GOAL OF THE EXERCISE:
Every line below between the line holding "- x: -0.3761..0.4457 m" and the line holding "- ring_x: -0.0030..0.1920", inclusive, should be repeated exactly, and all other lines omitted.

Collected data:
□ □ □ □
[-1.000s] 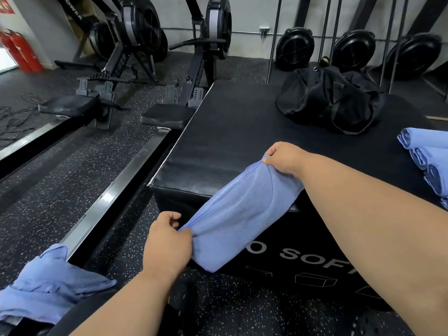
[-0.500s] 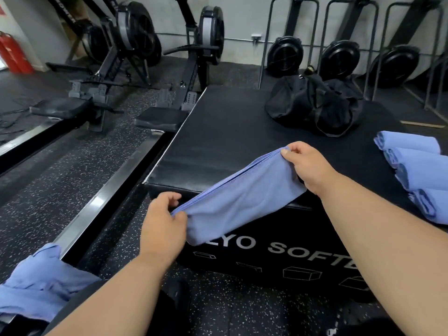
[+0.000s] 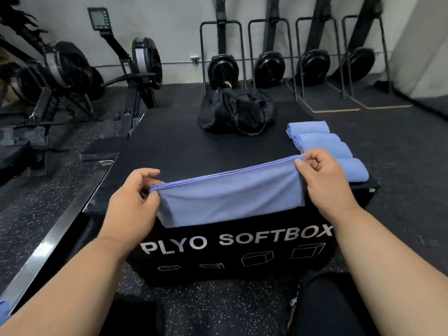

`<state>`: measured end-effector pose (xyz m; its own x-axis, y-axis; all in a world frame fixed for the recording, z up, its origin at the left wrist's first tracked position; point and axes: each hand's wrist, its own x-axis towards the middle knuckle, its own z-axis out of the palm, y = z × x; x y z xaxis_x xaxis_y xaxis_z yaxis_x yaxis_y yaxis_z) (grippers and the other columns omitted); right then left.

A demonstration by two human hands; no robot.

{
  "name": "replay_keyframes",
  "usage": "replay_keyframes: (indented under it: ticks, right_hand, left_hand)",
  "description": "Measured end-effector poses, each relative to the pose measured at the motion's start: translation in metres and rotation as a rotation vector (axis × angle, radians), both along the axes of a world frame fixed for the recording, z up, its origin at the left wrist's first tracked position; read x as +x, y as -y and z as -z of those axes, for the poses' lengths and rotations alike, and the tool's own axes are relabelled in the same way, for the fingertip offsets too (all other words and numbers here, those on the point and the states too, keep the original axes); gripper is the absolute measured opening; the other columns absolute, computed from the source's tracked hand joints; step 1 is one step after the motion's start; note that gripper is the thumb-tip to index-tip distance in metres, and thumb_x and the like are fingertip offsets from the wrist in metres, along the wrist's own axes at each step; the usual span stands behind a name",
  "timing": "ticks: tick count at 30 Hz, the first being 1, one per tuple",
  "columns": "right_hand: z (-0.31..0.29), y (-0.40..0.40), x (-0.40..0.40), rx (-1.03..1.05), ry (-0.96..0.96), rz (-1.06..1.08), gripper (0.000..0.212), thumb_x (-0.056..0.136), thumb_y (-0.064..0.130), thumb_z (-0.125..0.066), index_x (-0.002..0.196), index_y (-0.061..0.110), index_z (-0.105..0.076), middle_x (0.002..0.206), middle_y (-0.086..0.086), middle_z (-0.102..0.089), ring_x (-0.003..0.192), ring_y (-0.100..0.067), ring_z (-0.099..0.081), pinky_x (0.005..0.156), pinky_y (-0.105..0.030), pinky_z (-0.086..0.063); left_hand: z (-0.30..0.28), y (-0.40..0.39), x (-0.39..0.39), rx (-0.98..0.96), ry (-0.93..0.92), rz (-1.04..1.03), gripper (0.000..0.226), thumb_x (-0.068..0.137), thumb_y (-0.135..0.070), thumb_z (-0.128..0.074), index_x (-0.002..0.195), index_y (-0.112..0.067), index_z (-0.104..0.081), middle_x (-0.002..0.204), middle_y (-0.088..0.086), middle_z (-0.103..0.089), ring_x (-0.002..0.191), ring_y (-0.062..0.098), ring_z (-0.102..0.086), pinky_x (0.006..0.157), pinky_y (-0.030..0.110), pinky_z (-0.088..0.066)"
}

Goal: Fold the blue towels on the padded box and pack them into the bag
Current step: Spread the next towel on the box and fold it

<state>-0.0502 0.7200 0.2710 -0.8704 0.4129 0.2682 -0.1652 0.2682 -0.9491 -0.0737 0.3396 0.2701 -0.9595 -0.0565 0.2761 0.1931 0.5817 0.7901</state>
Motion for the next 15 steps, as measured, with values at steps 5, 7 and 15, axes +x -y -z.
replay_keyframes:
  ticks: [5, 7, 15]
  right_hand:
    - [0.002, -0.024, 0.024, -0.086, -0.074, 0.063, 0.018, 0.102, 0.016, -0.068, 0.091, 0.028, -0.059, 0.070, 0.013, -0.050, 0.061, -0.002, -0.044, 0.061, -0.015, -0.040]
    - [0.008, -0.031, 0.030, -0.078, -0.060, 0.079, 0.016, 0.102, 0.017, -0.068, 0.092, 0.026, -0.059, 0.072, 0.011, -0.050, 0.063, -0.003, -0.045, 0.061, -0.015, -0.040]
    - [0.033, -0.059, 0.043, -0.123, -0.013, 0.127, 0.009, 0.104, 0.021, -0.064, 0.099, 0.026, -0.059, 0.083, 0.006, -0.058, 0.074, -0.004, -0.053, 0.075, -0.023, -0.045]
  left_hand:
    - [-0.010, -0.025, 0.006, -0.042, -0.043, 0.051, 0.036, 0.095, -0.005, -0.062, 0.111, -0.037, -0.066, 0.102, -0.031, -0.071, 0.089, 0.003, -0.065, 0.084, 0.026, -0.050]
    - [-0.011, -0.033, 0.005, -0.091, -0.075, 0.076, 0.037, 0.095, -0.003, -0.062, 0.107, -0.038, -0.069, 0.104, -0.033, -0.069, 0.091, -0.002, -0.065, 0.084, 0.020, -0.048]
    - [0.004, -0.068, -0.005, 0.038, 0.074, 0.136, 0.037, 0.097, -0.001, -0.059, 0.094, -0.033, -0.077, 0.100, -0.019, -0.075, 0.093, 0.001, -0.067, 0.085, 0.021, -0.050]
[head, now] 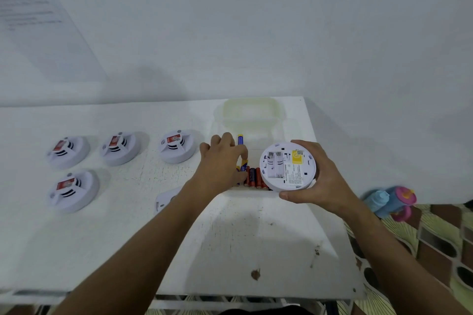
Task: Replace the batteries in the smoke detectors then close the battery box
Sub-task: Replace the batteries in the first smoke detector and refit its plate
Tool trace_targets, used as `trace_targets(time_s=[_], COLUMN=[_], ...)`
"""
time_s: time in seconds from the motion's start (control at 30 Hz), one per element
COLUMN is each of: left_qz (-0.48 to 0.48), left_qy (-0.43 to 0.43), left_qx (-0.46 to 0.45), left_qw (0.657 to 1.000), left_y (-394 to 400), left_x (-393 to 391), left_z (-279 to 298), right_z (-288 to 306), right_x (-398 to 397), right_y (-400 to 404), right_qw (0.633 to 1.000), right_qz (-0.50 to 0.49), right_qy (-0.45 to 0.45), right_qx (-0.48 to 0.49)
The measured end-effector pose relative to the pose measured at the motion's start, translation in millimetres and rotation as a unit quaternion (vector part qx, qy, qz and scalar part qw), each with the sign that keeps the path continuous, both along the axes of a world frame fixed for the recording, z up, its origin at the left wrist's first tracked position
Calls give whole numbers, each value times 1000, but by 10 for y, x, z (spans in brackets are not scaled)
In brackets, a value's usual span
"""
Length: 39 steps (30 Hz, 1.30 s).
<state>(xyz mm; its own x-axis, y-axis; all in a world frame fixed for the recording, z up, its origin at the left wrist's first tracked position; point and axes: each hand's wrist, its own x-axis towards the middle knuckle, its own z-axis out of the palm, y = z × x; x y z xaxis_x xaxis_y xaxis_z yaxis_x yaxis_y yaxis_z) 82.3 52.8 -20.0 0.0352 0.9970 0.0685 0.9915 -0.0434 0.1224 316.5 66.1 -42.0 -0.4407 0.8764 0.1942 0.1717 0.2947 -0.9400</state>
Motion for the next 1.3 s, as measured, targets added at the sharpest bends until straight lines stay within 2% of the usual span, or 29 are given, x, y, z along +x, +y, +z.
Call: trace_targets(time_s=[0.3,0.37,0.43,0.53,0.6,0.67,0.8,0.9,0.97,1.03,1.17,1.3], left_qz=[23,32,35,25,-2,-25,-97,-169,-186,-167,-42,4], left_qy=[-185,-259,-350,-415,-416,-381,-245,-150,-157,-212,-369,-363], left_qx=[-7,45,106,139,133,131,204,245,223,183,54,-54], left_qw=[982,964,930,899,900,915,943,943,944,945,927,930], left_y=[-50,-87,-145,-223,-279,-327,-362,-348,-339,-342,-336,-273], left_x=[-12,-16,28,124,158,150,100,72,38,33,33,-47], left_z=[21,118,304,580,635,583,444,360,327,324,422,543], right_z=[26,22,41,114,159,190,199,181,170,173,182,198], right_x=[-15,-19,-42,-107,-152,-184,-198,-211,-233,-249,-262,-285], right_y=[4,11,16,36,51,58,79,106,129,148,182,172], right_qw=[1000,1000,1000,1000,1000,1000,1000,1000,1000,1000,999,999], right_qz=[0,-1,5,20,23,19,7,3,2,2,17,32], right_qy=[4,5,3,6,9,15,23,22,20,26,28,31], right_qx=[-4,-7,-6,3,14,12,3,6,12,9,9,17])
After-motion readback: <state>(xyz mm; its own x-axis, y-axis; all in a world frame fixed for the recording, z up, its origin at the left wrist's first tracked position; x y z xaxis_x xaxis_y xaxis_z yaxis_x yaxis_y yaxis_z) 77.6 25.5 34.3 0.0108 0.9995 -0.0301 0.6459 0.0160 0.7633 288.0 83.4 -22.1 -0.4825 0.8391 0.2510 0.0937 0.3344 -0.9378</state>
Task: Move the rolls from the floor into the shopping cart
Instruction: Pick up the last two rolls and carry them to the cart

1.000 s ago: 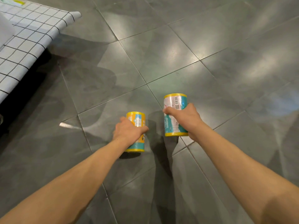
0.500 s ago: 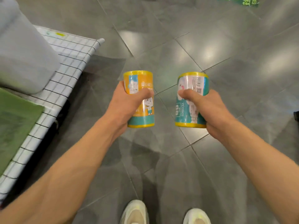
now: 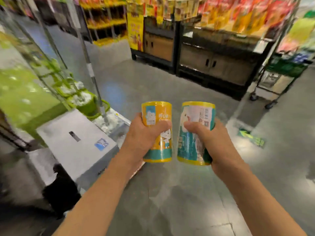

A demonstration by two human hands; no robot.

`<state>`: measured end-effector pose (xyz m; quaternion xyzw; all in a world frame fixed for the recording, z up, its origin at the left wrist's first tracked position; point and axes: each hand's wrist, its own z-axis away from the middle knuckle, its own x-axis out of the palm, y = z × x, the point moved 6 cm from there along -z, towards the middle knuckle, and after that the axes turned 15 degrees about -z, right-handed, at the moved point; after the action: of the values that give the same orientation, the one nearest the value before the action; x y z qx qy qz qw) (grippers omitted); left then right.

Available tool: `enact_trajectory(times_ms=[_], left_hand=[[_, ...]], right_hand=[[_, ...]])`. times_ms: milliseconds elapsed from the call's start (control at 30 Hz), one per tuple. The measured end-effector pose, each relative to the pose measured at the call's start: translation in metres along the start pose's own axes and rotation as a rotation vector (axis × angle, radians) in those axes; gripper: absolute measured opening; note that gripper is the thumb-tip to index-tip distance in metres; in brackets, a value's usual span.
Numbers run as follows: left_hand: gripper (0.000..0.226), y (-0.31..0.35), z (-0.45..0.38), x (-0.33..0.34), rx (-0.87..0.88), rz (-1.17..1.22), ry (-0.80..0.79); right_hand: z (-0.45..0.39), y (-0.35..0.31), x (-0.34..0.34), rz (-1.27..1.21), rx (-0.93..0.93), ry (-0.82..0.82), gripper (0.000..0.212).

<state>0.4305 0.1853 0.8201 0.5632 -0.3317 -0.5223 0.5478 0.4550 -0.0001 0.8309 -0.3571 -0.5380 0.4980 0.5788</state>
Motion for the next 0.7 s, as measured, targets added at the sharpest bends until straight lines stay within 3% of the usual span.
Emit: enact_trajectory(times_ms=[100,267,467,600,700], left_hand=[[0.074,0.076,0.043,-0.048,0.049,-0.029,0.131],[0.047,0.139,0.133,-0.125,0.094,-0.041,0.344],[0.060,0.145,0.279,-0.226,0.074,-0.088,0.679],[0.043,0.127,0.389,-0.292,-0.002,-0.057,0.915],[0.040,0.115,0.471,-0.328,-0.021,-0.081,1.045]], right_hand=[[0.028,-0.070,0.056,0.019,-0.029,-0.125,0.047],[0.088,-0.127,0.131,0.028,-0.031,-0.432,0.041],[0.183,-0.125,0.230,0.066,0.009,-0.746,0.034],[0.267,-0.101,0.294,0.100,0.019,-0.942,0.046],[0.334,-0.081,0.339,0.103,0.042,-1.074,0.039]])
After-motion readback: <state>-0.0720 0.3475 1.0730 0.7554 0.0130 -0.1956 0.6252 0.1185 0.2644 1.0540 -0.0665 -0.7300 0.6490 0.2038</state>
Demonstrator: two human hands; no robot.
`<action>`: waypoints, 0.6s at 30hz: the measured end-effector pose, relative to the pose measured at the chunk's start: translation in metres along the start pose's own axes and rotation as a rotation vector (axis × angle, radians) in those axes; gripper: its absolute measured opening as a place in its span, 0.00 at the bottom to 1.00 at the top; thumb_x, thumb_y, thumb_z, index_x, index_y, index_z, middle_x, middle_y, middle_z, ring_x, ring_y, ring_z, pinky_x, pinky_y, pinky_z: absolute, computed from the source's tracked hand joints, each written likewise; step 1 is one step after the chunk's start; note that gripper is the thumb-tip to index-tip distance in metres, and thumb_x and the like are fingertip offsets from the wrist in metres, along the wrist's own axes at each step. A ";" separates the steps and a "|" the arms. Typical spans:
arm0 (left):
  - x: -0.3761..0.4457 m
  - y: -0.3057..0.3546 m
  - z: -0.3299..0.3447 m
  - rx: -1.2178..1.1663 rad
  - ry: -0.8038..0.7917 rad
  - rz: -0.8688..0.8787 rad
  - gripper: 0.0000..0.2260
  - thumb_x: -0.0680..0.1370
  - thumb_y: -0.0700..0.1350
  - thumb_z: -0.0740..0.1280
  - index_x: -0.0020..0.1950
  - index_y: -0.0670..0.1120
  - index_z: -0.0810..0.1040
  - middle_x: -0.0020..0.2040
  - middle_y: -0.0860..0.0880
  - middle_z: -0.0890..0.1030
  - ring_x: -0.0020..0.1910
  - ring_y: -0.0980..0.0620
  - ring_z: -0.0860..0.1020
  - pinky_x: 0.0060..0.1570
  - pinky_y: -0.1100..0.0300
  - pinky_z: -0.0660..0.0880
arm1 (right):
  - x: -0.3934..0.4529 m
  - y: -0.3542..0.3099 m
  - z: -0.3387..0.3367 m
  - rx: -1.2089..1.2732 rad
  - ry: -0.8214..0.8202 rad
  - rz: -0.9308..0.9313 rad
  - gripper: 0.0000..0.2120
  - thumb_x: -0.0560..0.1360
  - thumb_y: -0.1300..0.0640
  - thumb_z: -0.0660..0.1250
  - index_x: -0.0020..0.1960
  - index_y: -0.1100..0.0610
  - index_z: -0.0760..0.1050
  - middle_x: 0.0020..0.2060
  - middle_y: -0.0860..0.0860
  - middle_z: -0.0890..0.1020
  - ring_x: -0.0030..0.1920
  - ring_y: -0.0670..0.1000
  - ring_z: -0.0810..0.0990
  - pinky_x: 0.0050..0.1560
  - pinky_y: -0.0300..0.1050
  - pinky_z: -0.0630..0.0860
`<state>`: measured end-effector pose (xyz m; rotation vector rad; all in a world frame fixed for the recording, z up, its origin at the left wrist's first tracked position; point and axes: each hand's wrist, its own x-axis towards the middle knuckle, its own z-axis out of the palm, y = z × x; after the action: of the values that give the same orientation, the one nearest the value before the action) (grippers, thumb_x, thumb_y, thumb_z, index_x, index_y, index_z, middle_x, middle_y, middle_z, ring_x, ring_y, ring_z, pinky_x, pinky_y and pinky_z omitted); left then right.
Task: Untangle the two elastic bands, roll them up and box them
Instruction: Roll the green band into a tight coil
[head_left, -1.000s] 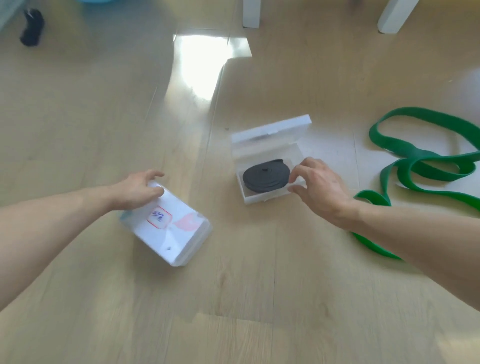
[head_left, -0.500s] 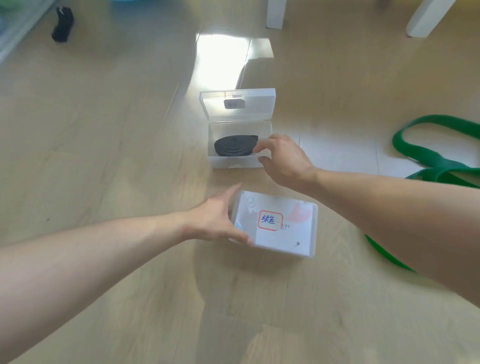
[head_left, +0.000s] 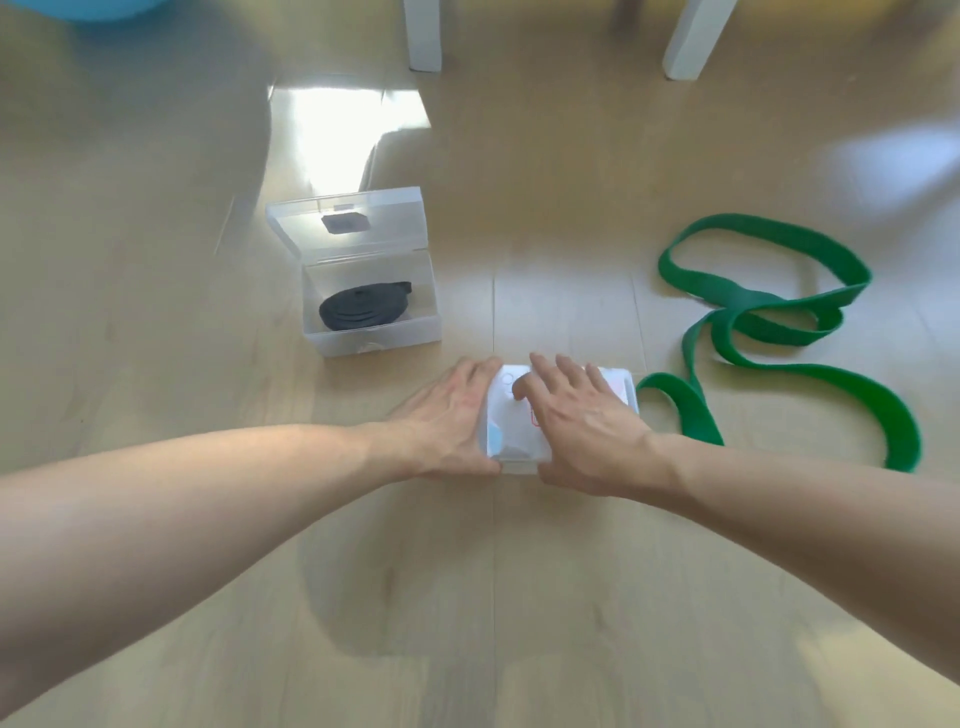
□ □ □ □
RESULT BELOW:
  - x: -0.3761..0.4457 m
  - y: -0.3057..0.3546 m
  - z: -0.3299..0.3447 m
  - rx: -1.2178..1.1663 rad
  - ry: -0.8038..0.7917 rad
  - rz: -0.8688..0.8787 rad
  - gripper: 0.0000..0.2260
  - thumb_x: -0.0680..0.1370
  - thumb_y: -0.0700..0.1350
  - thumb_z: -0.0740..0.1280
  - index_x: -0.0020..0.1950
  - index_y: -0.0670..0.1120
  - index_z: -0.0810..0.1040
  - middle_x: -0.0020..0.2040
  - middle_y: -0.0860..0.0880
  - middle_z: -0.0890..0.1030
  - ring_x: -0.0020..0.1910
  - ring_y: -0.0980..0.0620
  - ring_z: -0.0860..0.1020
  - pinky_x: 0.0060..0.1570
  - pinky_y: -0.1100..0.0300
  - pinky_z: -0.0660..0.0880
arm1 (right):
  - x: -0.3934..0.4529 m
  - y: -0.3542..0.3099 m
  - z: -0.3387..0.3367 m
  - rx: -1.2089..1.2732 rad
  - ry: -0.8214..0.8202 rad
  - rz: -0.9308..0.9313 rad
  - gripper: 0.0000..0.2120
  - thumb_x: -0.0560..0.1360
  - thumb_y: -0.1300..0.0640
  - thumb_z: -0.0660..0.1250
  - index_x: -0.0020..0.1960
  - index_y: -0.1100..0.0610
  - index_z: -0.0760..0.1050
  - middle_x: 0.0020..0.2060
  - middle_y: -0.0860..0.0860
  - middle_z: -0.0890..0.1020
  - ring_x: -0.0030..0.1920

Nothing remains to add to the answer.